Paraphrasing is allowed, but needs to be performed appropriately:
speech marks should be used for direct quotes, otherwise alternative
phrases should be used. Fabrication refers to the making up of data or
results and reporting them, while falsification refers to the
manipulation of experiments or the modification of obtained results
such that the research is not accurately represented in the literature.

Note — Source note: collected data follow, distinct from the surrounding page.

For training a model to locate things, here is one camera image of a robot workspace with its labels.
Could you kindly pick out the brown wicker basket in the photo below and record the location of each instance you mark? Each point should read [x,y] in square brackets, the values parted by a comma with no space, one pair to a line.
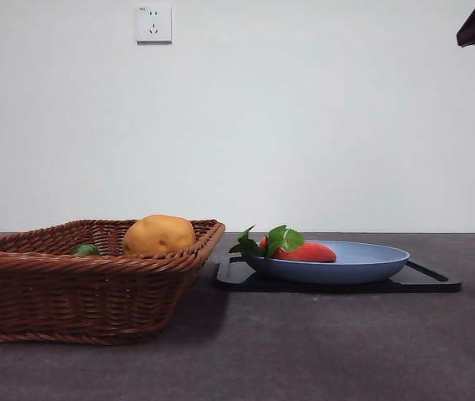
[74,301]

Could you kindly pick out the black rectangular tray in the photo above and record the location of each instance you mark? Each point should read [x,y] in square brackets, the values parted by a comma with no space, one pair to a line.
[429,286]

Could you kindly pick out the orange carrot with green leaves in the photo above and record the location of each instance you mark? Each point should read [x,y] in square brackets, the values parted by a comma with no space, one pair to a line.
[308,252]

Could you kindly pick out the yellow-brown potato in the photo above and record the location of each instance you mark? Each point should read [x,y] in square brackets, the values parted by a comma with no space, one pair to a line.
[158,236]

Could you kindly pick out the white wall socket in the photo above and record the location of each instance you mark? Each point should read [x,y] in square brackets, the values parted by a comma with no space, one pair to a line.
[154,24]

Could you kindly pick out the small green vegetable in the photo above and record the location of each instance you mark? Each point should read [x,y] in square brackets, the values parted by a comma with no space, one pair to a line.
[86,250]

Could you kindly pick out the blue round plate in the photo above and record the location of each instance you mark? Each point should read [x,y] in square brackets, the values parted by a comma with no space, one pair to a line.
[324,273]

All types of misconduct have serious consequences ranging from
rejection of a paper to termination of employment and possible legal
proceedings. Finally, not disclosing any potential conflicts of
interest, financial or otherwise, could be considered unethical
behavior. Authors are usually asked to declare potential conflicts of
interest when submitting manuscripts. These include any financial or
personal relationships that might inappropriately influence your
actions, for example, your employment situation, consultancies, and
stock ownership. Conflicts of interest are not necessarily bad, or
obstacles to publication, but it is vital that they are declared. It
is important that scientists, engineers and clinicians are aware of
what represents ethical and unethical behaviors so that the latter can
be avoided. Behaving ethically will give you the confidence of your
peers, colleagues and journal editors; behaving unethically could lead
to a loss of grant support, unemployment, a ban from journals and
possible legal proceedings. Thus, be aware of the boundaries.